> _YOUR OBJECTIVE_
Copy the lines of the data below exactly, starting at the first and stopping after the line that contains "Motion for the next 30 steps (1"; include no pictures.

> _Records excerpted from a collection_
..............................

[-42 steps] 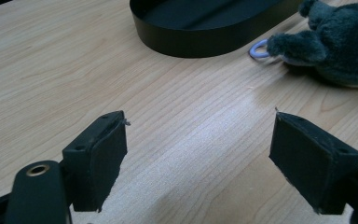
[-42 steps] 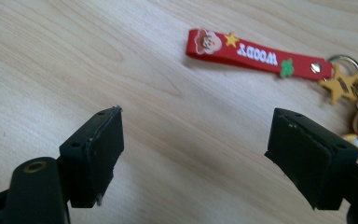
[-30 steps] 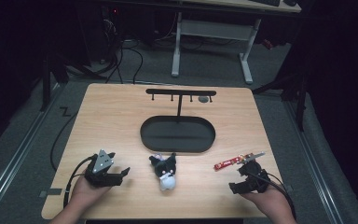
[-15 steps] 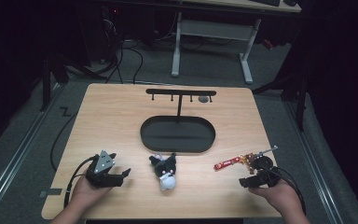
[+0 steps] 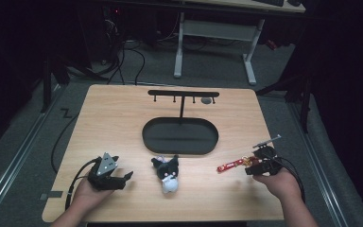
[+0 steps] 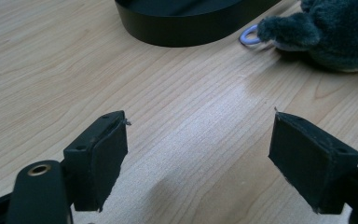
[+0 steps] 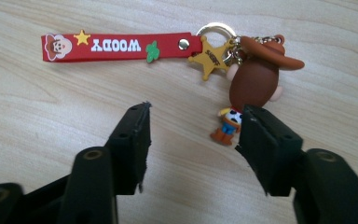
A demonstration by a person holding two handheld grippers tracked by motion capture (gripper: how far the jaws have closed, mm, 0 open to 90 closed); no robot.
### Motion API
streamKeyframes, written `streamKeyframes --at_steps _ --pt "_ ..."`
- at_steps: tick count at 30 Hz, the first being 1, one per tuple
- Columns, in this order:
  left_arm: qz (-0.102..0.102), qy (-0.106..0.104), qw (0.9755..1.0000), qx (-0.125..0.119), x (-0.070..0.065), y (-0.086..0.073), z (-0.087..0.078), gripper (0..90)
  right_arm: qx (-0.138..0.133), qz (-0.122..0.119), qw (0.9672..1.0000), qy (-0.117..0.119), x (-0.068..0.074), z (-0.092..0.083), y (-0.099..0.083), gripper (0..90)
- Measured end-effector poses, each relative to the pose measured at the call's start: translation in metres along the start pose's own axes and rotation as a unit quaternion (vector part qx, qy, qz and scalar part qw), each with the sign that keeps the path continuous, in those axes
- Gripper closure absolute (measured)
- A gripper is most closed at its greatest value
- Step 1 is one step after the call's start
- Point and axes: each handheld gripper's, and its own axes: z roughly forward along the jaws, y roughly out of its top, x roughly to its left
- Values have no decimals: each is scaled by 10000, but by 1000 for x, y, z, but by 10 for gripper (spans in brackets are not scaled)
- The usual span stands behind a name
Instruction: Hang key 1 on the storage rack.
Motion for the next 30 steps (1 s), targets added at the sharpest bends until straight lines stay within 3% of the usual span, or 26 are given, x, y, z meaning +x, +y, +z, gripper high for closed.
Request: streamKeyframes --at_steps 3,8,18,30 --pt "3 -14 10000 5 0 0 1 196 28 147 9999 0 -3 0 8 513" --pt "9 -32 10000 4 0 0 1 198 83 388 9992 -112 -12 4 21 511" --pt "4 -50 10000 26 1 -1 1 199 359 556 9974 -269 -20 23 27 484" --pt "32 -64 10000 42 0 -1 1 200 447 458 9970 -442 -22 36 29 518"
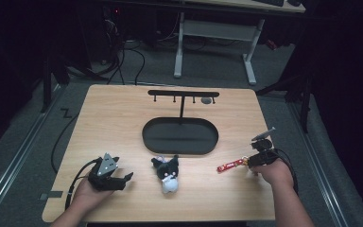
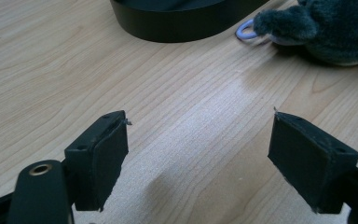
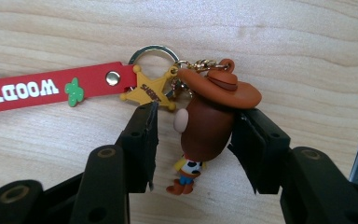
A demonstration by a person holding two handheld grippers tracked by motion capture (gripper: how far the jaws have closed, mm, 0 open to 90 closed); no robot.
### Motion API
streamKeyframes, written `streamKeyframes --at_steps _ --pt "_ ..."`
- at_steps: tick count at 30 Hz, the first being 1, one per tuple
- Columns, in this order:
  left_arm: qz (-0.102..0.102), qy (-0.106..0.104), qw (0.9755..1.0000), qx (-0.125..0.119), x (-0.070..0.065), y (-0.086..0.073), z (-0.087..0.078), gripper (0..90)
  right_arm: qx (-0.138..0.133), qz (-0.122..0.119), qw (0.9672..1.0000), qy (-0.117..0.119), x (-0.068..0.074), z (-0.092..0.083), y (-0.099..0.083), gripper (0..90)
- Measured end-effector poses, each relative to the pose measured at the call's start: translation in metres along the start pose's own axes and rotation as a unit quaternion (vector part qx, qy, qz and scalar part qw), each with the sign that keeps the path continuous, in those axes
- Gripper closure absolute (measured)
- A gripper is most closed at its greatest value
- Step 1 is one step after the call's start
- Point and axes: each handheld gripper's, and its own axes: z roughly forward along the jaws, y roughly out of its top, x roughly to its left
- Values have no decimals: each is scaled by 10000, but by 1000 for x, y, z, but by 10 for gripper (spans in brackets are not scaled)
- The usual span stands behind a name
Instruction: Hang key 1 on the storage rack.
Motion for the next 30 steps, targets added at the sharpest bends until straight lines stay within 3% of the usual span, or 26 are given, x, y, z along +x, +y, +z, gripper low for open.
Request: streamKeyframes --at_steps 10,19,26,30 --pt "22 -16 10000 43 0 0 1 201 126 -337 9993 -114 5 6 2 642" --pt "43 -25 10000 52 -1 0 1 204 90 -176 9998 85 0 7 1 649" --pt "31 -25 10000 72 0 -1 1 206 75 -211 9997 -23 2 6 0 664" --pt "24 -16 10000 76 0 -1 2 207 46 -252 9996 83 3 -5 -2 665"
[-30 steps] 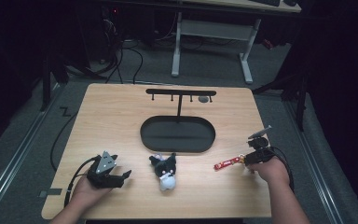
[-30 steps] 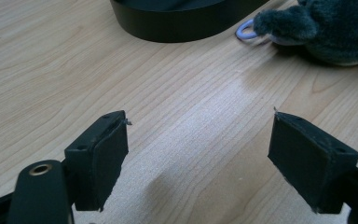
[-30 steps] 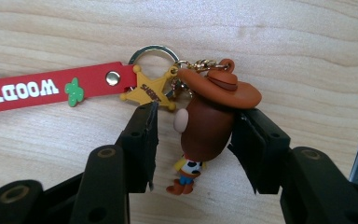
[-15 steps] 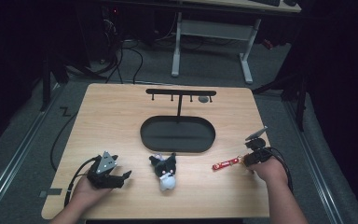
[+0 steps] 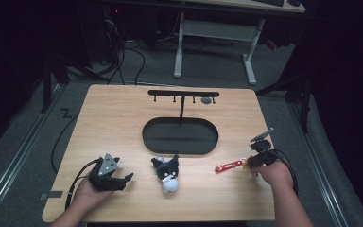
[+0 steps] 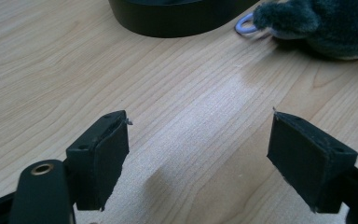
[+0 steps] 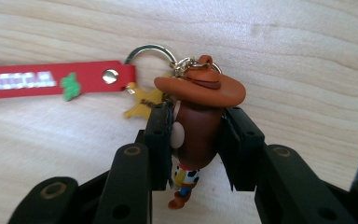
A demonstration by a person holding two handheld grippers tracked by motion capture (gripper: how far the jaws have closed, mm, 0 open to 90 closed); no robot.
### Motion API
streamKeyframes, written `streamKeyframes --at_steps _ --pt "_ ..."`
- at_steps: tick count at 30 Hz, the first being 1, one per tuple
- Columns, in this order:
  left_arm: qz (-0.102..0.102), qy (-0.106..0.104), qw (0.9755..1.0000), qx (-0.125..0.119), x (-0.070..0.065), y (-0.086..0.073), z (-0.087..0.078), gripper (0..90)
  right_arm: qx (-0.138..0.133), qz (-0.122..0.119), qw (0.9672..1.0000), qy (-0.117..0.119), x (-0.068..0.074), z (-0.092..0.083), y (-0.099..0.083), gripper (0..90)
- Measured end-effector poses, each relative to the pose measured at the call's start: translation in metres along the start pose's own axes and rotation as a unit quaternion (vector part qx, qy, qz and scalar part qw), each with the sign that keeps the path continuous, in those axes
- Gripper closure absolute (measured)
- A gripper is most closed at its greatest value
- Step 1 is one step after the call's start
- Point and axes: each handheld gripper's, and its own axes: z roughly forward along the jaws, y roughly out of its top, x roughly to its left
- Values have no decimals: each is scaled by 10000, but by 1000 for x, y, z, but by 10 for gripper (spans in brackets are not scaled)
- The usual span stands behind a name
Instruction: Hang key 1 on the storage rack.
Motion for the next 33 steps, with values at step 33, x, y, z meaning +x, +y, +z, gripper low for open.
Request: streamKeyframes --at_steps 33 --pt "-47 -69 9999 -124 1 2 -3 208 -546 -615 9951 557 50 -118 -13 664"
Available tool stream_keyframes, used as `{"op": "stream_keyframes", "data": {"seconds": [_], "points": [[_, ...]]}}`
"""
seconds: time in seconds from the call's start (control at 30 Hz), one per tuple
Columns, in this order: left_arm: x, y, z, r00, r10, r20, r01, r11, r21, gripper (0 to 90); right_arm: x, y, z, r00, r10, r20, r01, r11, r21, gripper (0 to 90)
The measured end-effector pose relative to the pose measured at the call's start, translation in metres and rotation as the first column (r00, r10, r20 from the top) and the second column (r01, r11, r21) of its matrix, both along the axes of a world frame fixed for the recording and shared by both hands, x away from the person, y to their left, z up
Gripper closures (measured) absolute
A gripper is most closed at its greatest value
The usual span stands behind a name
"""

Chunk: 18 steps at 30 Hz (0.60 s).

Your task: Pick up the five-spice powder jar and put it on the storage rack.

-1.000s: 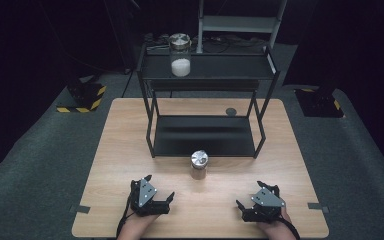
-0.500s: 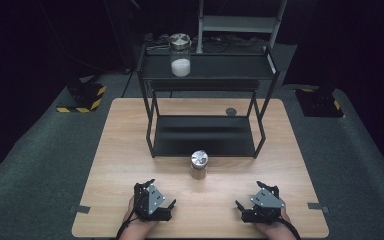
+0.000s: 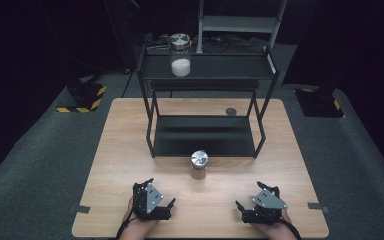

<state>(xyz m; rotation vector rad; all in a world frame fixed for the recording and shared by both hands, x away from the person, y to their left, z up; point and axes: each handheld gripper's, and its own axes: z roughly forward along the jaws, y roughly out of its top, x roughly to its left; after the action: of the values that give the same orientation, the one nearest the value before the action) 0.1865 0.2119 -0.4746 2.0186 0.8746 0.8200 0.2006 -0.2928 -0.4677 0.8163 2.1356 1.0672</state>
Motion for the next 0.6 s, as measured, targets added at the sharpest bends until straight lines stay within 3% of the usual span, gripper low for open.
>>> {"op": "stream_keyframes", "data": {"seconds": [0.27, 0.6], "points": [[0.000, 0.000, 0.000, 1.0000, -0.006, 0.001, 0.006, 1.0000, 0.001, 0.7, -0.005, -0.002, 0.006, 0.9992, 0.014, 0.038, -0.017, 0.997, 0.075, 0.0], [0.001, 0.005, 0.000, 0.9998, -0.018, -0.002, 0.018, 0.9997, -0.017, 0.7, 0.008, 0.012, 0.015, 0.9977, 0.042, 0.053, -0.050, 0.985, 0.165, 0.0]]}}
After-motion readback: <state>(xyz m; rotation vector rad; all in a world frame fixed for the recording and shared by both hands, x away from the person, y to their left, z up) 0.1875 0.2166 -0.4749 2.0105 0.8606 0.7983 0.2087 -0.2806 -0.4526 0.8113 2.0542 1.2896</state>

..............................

> _TASK OUTPUT_
[-42 steps] 
[-42 steps] 
[-30 steps] 
[-15 steps] 
[+0 steps] 
[+0 steps] 
[+0 steps] 
A demonstration by a person holding two handheld grippers tracked by motion capture (gripper: how far the jaws have closed, mm, 0 open to 90 closed); no robot.
### Motion API
streamKeyframes, written `streamKeyframes --at_steps _ --pt "_ ..."`
- at_steps: tick count at 30 Hz, the first being 1, one per tuple
- Columns, in this order:
  left_arm: qz (-0.102..0.102), qy (-0.106..0.104), qw (0.9755..1.0000), qx (-0.125..0.119), x (-0.070..0.065), y (-0.086..0.073), z (-0.087..0.078), gripper (0..90)
  right_arm: qx (-0.138..0.133), qz (-0.122..0.119), qw (0.9672..1.0000), qy (-0.117..0.119), x (-0.068..0.074), z (-0.092..0.083), y (-0.099..0.083), gripper (0..90)
- Measured end-effector poses, each relative to the pose measured at the call's start: translation in metres along the start pose's own axes and rotation as a unit quaternion (vector part qx, qy, qz and scalar part qw), each with the sign that keeps the path continuous, in those axes
- Gripper closure absolute (measured)
- A gripper is most closed at its greatest value
- Step 1 is one step after the call's start
- Point and axes: each handheld gripper's, and its own axes: z roughly forward along the jaws, y roughly out of its top, x roughly to its left
- Values have no decimals: each is scaled by 10000, but by 1000 for x, y, z, but by 10 for gripper (spans in brackets are not scaled)
- The usual span stands behind a name
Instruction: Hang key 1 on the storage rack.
Motion for the next 30 steps (1 s), targets added at the sharpest bends until straight lines stay within 3% of the usual span, or 26 are given, x, y, z meaning +x, +y, +z, gripper high for closed.

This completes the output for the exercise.